I just call them by brand or model name, or sometimes by function 

Scirocco: "XC bike" or "Suburban Assault Vehicle"
2soulscycles "trailbike"
Yeti "stupidly heavy squishy bike"


----------



## marsh rider (May 18, 2008)

perttime said:


> Yeti "stupidly heavy squishy bike"


Haha I like it. Does the Yeti respond when you call it by this??


----------



## perttime (Aug 26, 2005)

marsh rider said:


> Does the Yeti respond when you call it by this??


I promise to try again when the snow melts and all the rocks and roots come out....


----------



## Kasper (Feb 23, 2004)

marsh rider said:


> Please don't tell me I'm in a league all my own here (though it wouldn't be the first time).


Youre in a league of your own!! 
I refer to them as blue Turner, Cannondale and Strong. Cannondale and Strong are self explanatory. Blue Turner is the second 5-Spot Ive had. The first one was red so if I talk about it its the red Turner

One equestion though - Why give them names? It makes as much sense as giving name to a cat. It wont come when you call anyway. A dog on the other hand .. that makes sense 

Maverick bikes are born with names from the factory

Cheers


----------



## WickedGood (Aug 19, 2008)

Ha I didn't name my bike but maybe I should.... I only have one.... BUT my car is Irene and my truck is Vern...
Before that I had a red for ranger named Petunia, an orange VW bug named Belle and a blue ranger named Garth....


----------



## ProStacks (Jun 19, 2008)

I dont really give it a name, but i often refer to it as 'baby' or 'old girl'( even though the bike is less than 9 months old lol).
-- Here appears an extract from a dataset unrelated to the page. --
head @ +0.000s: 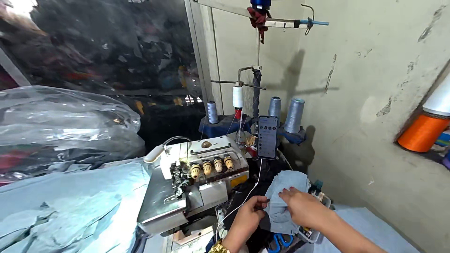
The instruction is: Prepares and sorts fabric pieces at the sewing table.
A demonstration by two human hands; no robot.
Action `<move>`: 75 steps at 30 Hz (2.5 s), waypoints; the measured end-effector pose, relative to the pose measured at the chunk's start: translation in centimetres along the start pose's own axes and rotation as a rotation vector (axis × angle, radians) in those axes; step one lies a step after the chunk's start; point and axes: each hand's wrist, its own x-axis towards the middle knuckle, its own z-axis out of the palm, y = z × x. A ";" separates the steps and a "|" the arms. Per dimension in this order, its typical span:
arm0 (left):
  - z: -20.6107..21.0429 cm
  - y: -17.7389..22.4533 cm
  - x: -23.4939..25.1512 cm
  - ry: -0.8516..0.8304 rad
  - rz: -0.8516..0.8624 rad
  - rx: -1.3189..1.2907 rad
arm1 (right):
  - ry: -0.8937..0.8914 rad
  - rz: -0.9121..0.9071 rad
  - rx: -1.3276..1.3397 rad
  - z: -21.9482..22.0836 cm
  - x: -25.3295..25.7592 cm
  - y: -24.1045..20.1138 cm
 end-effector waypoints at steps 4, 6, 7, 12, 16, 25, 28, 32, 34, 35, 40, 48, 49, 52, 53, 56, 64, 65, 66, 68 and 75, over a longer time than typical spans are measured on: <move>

My Bike's a Giant Alias, I guess I _could_ call it alice, but i really dont like that name :bluefrown:

I did used to call my old bike 'Heap of $h17' ($300 AUD Malvern Star Torsion 2005 [Horrible thing]), but im glad to say thats rotting away in my shed. Reckon id get any money selling it for scrap metal? Nah i dont reckon either :lol:.


----------



## Lawson Raider (Jul 24, 2006)

I have 3 bikes, the only one I really have tokened a name for is my AS-X, I call it "the beast".


----------



## icecreamjay (Apr 13, 2004)

I often refer to my bike as "B*tch". For Example, at the top of a hard climb I'll be like "Thats right b*tch, did you see that". Or when I go OTB, "You f$%kin b*tch ". When I come home wounded the b*tch got the better of me, etc, etc, you get the picture. I mean I love my bike, I just like to call her b*tch.


----------



## marsh rider (May 18, 2008)

icecreamjay said:


> Edit: Ok my post was unreadable, the ***** is a 5 letter b word that also means female dog.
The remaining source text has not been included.